Monday, February 8, 2010

Darksiders Review

War does his best Dante impression.

In the beginning, when Vigil Games was deciding what kind of game they wanted to make for their premier console appearance, Darksiders was a four player co-op magnum opus starring all four horsemen of the apocalypse, a gigantic sandbox world, devils, angels, and all sorts of other things that were too much for a new developer to handle. They eventually came to their senses, scaled absolutely everything back to more manageable (and fund-able) levels, copied every good idea they had ever seen in another game and dropped them in. It is not enough to say that there are no new ideas here; Darksiders is a greatest hits collection of weapons, puzzles and ideas from other games, most notably Zelda and Soul Reaver, but there are may more. No attempt has been made to hide it, and by relishing in its own blatentness Darksiders has pulled off the developer crime of all crimes: they made a pretty good game using other peoples ideas. Makers of movie licensed games take note, it is possible, you really have no excuse.

Darksiders, if played in the correct company, becomes a trivia contest diguised as a God of War/Ratchet and Clank hybrid. Naming which game every element originated from is actually a good exercise. Zelda is going to come up a lot; with secondary weapons like a boomerang that can target multiple enemies, a hook shot for getting to hard to reach places and puzzles that rarely get beyond 'find key, open door' it is unavoidable, but it manages to never feel derivitive. I honestly saw more of Soul Reaver in the boss fights and overall combat, both of which being slightly deeper than anything Link had to deal with. War is neither as whiny as Raziel nor as awesome as Kain (nor as mute as Link) so he is almost an original character. Almost, because the part of brooding anti-hero who has been screwed over by the gods has already been taken by a bald guy who wears much less clothing, but War still get points for trying. There just isn't much to like or dislike about him. On the positive side, he does make a better candidate for an action game than pestilence or famine, and Death is locked up by the Castlevania franchise.

War does his best Bionic Commando impression.

Combat is shallow and mashy, with one or two abusable combos that will carry players of almost any ability through most encounters. There is a counter system in place, but outside of a forced pratice room I never needed it; War's dodge was more than enough to get out of the way of things and the timing required to counter a move was too strict to bother trying. There were secondary weapons as well, a sickle that can be purchased early on and a glove found much later; the sickle I only bought because I had extra souls laying around and the glove might has well been a margarita machine, all I ever used it for was breaking ice. There was no incentive to branch out beyond the giant sword of swinging death. Usually bosses force some kind of aresenal flexibility, but every boss in Darksiders in a puzzle, often involving whatever gadget was found in their lair. Yes, they had health bars, but each was defeated by figuring out what item to use and then repeating it three times. At this point Darksiders looses the feeling of being an homage and slips right into copy-catting, mostly because it doesn't know when to stop.

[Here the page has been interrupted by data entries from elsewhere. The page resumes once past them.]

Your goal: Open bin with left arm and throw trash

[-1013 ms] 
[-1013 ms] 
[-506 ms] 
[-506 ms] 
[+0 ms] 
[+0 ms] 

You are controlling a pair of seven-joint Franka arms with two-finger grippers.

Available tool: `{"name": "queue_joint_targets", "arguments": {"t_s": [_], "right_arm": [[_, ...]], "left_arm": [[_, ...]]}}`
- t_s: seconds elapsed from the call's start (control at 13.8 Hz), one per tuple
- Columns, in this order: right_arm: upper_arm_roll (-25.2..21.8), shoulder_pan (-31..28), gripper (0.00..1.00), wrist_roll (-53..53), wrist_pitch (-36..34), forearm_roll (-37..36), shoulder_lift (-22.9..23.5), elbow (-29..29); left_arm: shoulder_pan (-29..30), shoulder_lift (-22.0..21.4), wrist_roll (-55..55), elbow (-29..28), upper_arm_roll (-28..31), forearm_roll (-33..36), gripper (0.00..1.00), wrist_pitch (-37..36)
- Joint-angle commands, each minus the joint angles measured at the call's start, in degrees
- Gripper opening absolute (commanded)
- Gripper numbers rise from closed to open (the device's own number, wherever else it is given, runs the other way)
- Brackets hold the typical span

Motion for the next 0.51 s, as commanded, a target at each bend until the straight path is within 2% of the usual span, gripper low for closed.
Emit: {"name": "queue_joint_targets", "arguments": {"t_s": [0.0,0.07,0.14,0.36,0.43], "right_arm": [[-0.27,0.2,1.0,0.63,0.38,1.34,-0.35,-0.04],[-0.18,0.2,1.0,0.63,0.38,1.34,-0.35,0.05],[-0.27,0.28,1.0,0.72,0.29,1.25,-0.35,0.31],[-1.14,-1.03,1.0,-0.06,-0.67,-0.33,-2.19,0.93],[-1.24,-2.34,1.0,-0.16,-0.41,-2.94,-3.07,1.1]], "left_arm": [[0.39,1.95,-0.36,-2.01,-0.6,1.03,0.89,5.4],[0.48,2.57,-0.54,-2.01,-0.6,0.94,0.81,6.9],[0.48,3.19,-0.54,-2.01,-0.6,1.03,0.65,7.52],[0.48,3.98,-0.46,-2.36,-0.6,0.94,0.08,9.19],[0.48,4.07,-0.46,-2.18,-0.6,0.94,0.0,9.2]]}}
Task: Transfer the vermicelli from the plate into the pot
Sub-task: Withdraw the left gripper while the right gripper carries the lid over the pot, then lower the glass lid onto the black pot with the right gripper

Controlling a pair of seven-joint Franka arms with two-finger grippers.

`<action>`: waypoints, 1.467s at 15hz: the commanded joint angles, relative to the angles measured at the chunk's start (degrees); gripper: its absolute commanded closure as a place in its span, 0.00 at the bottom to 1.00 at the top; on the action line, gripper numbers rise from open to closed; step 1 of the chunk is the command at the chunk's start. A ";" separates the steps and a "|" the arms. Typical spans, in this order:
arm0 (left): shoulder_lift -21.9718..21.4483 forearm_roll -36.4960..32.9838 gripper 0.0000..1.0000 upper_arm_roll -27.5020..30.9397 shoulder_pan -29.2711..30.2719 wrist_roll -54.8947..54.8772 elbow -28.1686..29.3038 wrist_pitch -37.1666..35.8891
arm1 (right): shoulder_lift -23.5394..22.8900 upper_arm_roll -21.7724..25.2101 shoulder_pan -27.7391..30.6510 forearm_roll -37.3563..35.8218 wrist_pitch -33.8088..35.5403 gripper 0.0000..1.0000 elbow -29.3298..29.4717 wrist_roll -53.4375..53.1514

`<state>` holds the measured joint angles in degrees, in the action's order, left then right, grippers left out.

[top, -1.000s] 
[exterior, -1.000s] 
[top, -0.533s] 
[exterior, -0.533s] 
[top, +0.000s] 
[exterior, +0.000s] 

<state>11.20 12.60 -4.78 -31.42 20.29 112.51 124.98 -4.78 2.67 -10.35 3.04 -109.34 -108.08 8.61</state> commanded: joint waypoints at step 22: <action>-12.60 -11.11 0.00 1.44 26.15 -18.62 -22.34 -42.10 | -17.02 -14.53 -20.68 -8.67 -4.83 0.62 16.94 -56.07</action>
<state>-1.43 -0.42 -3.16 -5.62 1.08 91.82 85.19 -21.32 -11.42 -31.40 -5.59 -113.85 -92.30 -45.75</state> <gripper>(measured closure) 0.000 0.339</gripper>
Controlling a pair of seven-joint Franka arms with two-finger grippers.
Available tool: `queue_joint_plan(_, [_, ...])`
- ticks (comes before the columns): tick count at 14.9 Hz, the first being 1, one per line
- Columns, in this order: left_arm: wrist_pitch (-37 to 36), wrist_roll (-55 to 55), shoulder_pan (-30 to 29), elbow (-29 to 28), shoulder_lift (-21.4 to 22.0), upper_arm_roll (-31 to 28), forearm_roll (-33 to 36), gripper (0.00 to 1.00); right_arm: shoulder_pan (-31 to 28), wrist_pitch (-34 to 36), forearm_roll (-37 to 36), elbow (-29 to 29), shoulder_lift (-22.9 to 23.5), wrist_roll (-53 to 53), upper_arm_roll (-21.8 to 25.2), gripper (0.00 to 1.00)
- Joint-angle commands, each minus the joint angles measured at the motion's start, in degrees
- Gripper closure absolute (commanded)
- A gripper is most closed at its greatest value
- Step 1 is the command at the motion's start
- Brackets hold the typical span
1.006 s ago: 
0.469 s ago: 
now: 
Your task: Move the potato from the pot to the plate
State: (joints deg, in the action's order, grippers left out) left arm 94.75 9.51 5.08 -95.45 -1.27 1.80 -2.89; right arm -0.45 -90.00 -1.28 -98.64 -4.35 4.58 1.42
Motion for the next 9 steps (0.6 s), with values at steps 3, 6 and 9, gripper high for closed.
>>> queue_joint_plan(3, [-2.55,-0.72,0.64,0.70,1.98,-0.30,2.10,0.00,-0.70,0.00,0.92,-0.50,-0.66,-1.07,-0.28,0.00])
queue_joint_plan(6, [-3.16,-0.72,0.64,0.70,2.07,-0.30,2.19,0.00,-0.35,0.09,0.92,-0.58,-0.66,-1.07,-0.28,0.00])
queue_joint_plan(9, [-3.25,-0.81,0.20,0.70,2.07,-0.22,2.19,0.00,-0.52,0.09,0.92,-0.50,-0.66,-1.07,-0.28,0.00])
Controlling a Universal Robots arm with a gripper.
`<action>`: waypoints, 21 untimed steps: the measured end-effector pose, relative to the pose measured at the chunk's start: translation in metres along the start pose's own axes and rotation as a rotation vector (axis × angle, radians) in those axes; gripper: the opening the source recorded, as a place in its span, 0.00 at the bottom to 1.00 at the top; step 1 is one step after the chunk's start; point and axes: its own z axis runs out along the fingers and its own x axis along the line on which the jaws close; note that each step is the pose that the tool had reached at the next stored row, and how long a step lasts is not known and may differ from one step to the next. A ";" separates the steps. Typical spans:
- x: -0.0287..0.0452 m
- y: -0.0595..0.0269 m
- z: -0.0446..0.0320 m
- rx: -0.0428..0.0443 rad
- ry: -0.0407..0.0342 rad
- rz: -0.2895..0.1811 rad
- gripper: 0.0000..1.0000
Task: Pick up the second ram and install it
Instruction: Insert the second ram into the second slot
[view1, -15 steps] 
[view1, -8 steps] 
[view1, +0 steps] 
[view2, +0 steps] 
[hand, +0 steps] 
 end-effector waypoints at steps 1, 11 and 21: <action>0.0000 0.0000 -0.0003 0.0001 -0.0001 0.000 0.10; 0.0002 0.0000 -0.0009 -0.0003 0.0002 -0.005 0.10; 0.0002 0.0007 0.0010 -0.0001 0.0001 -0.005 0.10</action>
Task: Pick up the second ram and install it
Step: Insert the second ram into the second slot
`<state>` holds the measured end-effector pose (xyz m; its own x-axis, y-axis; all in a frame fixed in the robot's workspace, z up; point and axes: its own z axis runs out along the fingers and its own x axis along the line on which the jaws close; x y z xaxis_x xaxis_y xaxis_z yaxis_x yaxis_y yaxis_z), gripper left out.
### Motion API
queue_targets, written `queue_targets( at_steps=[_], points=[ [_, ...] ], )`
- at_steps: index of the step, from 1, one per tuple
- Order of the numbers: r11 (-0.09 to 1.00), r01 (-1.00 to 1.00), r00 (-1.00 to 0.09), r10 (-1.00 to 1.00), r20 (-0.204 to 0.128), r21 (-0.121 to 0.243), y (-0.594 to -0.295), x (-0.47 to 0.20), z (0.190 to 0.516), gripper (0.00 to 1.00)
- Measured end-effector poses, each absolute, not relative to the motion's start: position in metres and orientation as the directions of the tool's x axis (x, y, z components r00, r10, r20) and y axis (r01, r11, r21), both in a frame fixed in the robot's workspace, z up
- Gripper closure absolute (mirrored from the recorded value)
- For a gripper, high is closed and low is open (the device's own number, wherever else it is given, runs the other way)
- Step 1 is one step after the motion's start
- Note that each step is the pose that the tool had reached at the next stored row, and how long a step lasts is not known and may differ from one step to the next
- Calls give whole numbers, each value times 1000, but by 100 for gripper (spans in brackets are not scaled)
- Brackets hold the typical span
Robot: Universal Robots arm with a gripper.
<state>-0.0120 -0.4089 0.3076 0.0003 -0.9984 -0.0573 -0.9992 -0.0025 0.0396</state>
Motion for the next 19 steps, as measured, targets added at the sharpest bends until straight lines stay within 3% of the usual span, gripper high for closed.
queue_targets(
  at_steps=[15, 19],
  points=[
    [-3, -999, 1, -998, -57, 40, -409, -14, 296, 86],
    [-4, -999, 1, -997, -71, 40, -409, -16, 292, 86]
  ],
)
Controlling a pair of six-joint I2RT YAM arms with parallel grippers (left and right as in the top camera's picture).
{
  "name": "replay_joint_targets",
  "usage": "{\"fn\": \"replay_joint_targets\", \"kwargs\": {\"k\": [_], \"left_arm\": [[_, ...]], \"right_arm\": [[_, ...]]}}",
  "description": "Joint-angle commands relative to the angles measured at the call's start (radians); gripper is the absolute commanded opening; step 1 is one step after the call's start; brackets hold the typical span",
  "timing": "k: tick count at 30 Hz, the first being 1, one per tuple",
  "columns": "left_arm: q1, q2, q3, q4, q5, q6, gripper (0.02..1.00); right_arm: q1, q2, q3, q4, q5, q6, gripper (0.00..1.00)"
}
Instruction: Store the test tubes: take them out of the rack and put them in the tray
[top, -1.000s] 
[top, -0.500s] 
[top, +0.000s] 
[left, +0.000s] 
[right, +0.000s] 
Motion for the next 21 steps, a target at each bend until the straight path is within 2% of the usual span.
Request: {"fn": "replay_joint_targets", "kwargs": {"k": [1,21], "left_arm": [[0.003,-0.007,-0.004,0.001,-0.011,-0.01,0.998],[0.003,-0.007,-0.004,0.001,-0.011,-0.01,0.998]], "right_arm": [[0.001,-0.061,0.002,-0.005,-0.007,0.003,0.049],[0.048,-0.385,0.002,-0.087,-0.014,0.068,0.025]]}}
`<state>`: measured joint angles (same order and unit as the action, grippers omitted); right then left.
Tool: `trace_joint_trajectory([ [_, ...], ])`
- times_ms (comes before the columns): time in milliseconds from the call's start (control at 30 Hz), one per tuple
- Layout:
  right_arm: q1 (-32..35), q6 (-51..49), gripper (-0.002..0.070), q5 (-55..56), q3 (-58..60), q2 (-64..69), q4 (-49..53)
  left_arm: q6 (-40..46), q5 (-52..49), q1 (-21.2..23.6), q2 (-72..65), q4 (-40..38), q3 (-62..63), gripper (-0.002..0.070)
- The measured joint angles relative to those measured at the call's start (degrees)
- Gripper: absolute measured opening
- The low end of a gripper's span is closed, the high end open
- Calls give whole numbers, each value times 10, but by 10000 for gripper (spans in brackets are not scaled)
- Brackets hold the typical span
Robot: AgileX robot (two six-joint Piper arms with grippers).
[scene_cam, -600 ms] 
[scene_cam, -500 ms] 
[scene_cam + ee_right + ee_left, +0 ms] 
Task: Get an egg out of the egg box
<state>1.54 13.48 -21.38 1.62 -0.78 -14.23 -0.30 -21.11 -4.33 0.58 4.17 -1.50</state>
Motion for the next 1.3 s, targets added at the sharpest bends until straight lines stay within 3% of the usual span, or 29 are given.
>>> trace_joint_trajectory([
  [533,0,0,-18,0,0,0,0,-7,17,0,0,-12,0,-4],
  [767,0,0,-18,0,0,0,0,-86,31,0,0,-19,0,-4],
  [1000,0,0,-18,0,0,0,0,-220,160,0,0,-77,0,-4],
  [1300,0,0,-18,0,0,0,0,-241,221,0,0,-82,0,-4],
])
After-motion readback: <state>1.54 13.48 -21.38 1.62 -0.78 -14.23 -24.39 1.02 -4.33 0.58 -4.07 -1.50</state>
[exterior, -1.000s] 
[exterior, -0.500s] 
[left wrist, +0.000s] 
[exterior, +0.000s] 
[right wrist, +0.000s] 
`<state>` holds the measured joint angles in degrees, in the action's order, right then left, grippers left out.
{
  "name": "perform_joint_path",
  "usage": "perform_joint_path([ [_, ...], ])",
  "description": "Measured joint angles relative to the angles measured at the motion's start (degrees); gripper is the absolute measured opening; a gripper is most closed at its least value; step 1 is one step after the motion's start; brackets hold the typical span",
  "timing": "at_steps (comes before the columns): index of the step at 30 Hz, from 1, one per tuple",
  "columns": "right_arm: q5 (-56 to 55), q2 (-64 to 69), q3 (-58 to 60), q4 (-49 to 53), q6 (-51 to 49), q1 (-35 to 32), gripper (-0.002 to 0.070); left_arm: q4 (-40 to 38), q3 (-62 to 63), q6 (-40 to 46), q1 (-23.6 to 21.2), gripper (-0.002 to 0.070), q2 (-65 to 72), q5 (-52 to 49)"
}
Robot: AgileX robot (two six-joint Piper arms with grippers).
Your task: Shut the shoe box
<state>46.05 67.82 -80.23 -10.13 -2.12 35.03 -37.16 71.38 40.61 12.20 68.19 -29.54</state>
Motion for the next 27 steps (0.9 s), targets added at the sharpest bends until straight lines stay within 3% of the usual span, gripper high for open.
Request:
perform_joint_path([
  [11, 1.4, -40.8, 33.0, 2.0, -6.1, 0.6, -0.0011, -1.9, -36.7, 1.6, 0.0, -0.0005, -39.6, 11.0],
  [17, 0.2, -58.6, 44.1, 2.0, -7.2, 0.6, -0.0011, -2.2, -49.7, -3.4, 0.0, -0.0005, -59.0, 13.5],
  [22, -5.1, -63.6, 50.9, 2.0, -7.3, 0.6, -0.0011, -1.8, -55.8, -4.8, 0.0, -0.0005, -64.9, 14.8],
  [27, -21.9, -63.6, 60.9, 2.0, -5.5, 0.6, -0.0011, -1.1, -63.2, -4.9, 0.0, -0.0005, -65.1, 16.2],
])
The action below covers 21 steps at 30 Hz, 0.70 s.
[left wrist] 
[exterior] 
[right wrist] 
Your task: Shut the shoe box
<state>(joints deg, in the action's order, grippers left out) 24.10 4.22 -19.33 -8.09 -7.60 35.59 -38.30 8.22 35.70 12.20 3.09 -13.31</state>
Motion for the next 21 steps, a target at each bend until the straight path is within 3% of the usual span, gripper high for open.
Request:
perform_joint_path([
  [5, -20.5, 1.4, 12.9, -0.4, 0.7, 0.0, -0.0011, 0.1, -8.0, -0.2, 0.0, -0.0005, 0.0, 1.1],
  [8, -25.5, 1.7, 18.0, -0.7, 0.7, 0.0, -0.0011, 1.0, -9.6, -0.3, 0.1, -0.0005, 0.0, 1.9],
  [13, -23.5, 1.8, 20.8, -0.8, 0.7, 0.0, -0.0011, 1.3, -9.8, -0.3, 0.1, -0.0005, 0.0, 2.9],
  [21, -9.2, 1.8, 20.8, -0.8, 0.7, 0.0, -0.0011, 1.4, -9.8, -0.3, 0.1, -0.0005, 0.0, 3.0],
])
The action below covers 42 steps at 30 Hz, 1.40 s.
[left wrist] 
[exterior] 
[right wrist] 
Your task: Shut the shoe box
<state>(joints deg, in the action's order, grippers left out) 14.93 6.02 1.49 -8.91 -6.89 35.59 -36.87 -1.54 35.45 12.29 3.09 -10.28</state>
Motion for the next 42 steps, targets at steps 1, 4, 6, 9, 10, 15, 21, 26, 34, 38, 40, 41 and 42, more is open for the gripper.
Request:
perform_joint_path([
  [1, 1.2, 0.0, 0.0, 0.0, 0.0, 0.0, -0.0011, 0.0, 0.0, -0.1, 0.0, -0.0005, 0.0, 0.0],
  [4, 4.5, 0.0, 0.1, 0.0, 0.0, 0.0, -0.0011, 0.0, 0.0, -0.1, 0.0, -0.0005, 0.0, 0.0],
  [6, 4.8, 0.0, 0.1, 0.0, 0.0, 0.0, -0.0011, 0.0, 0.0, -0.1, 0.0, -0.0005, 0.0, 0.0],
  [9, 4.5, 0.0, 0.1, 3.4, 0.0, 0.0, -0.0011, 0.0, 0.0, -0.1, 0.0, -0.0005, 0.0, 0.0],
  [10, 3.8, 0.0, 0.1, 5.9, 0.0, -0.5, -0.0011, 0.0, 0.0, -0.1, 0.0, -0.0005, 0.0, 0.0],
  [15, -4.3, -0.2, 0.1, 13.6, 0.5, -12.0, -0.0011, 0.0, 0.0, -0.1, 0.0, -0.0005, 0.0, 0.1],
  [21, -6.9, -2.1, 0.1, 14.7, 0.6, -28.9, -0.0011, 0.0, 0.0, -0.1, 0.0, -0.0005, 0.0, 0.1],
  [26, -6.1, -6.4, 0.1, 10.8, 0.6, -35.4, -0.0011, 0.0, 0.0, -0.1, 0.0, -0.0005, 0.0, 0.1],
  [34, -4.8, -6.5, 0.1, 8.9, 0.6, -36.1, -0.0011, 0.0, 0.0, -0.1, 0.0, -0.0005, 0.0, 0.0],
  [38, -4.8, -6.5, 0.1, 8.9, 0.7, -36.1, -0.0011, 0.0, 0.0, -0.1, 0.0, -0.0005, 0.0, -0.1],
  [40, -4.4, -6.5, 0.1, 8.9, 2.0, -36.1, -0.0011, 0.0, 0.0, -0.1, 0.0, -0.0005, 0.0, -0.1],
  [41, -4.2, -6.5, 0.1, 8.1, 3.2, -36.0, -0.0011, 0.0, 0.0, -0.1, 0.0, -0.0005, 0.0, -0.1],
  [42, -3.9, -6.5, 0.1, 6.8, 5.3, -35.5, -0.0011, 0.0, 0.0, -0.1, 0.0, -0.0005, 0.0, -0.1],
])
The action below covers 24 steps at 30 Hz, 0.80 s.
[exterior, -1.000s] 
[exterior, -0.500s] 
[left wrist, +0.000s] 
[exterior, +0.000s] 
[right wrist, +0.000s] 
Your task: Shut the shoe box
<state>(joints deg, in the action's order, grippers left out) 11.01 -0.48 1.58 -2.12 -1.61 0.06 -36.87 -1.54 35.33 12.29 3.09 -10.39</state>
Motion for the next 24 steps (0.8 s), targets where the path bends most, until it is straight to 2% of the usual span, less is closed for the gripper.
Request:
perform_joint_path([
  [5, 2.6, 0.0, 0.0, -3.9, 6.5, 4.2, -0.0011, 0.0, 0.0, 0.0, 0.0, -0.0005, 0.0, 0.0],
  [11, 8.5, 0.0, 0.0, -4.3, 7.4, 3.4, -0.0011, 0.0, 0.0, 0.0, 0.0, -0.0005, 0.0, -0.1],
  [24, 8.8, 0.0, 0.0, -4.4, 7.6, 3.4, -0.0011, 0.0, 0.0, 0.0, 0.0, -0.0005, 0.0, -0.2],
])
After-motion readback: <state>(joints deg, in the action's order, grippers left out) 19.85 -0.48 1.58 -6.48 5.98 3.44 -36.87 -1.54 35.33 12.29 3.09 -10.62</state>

Right at the end of Zelda: Wind Waker there is a truly terrible section comprised entirely of fishing for triforce pieces. It throws off the pace of the game, killing any and all momentum towards the final confrontation. Darksiders does the exact same thing, only with a shattered sword instead of mystic triangles. Immidietly after War gets all his answers, kills the demon that killed him in the beginning, and swears some sort of 'I'ma gonna kick yo ass' oath at the main boss he is sent on a boring retread right through all the areas he had already cleaned out. It helps that every sword piece War has to find is identified exactly on the map, and there are quick travel locations provided by Watto the demon merchant near them all, but it is unnecessary and lessens the impact of the final encounter. Darksiders was long enough aready, it didn't need this padding, especialy right at the end when you should be running downhill at the Destroyer, violently flailing your sword at the unfortunte fools who get in your way, not playing pick up sticks for a giant, depressed dwarf.

War visits Middle Earth and has tea with Sauron.

Despite these end game miss steps, Darksiders in a fun enough game to warrant playing through to its cliffhanger ending. Good enough because there is a terrible downside to cribbing your best ideas from better games: the new game is fun and entirely forgettable. The next time a game sneaks a portal gun in I am not going to think of Darksiders, I am going to think of Portal. The same is true for everything else it has to offer: fun, but not something that is going to stick with anyone much beyond the credits because those memories are already spoken for. If Darksiders does well enough to warrant a sequal, and if Vigil revisits their original ideas, then yes, Darksiders 2 will be little more than Borderlands on a pale horse. It will still be fun and forgettable, so I suppose I am looking forward to not remembering it. Darksiders gets a lot right and a few things very wrong, none of which I will give it credit for or hold it accountable to. It made the end of the world a good time, how can you go wrong with that?